The Devils own.

 

Walt often thought when Boeing designed the B17 Flying Fortress they initially forgot about the radio operators post. It certainly seemed that way, sandwiched as it was between two bulkheads separating it from the bomb bay to the front and the waist area to the rear. Each being accessed by way of a plywood door. Walt always kept the forward door leading to the bomb bay closed, but liked to leave the one leading to the waist open. Not that he saw anything of Kowolski and Travers, the two waist gunners, just the knowledge they were there however offered him some comfort as he spent hour upon hour listening to nothing but endless static.

He swore and adjusted his oxygen mask as he felt the condensation within starting to freeze. It was a constant problem, one he and his crew had to live with as they endured the minus forty-degree temperatures that were to be found when flying 23000 feet above a very hostile Germany. He shuddered and glanced out across the port wing and saw the two Wright Cyclone engines churning away through the rarefied air. To any airman seeing those engines working as they should was a heart-warming sight. He closed his eyes and not for the first time that day prayed he and the rest of the crew of the mighty Lady Louise made it back to Polebrook.
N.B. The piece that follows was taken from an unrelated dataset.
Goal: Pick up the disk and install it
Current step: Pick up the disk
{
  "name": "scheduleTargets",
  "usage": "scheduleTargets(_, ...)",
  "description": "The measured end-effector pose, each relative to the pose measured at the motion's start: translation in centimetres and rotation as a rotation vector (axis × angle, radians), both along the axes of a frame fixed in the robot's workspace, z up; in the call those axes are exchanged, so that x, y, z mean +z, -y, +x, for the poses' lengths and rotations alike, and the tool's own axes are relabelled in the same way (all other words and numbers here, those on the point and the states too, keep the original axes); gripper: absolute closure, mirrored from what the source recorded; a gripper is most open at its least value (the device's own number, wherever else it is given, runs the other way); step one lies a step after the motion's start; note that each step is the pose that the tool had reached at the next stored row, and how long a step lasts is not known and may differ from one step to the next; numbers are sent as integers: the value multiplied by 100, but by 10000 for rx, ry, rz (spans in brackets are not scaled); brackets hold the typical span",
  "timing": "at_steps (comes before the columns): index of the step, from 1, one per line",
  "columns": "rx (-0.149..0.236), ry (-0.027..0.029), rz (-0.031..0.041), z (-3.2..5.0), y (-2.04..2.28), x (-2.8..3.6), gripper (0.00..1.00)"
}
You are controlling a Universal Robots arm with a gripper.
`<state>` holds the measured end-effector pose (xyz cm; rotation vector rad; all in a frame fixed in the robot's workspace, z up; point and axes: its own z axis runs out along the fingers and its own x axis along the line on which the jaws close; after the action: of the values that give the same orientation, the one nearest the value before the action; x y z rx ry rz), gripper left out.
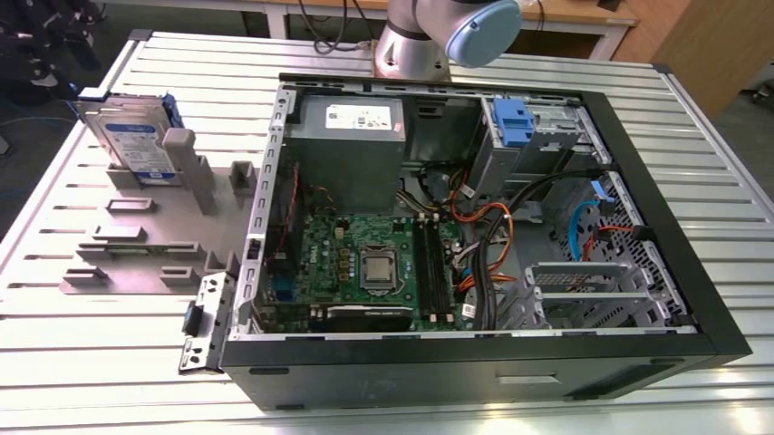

            Walt really needed to make it back, not just for himself but for Jane and their new-born daughter Rebecca. He could have cried at the early morning briefing when the curtain was pulled back to reveal a map of Europe and a long ribbon stretching across it all the way from England to today’s target – Berlin. Why did it have to be Berlin? On today of all days, the day of his 25th and final mission of his tour. With the allies driving up through France and the Russians closing in on Germany from the East he knew if he got through today he would in all probability never have to fly a mission in anger again.

            After the initial shock of seeing Berlin in bold red letters, he’d felt a calm, steely resolve come over him. He would get through it, one way or another, just as he always did, of that he was supremely confident. Walt had come to realize a long time ago he was one of life’s survivors. He might have had to lie and cheat his way out of various sticky situations in the past, but he’d always found a way.

            It was ironic really; he’d only enlisted in the Air Force as a means of escape in the first place. If he hadn’t God alone knows what may have happened. That damned detective Jacobson had been getting far too close. He felt an overwhelming wave of sadness bearing down on him as he remembered the circumstances which led to him walking into the recruitment office on 51st Street. If only Marci hadn’t struggled…

            He shook his head in an effort to banish certain images from his mind. Images he desperately wanted to forget, but knew he never would. He wasn’t that guy anymore. He might well have joined up for less than honorable reasons, but nobody could fault him for his service and the job he’d done since. Whatever he was before he was different now. Once the war was over he was going to settle down in England and make a life for himself and his new family. A good honest life; there would be no more drinking, no more gambling and without doubt no more womanizing.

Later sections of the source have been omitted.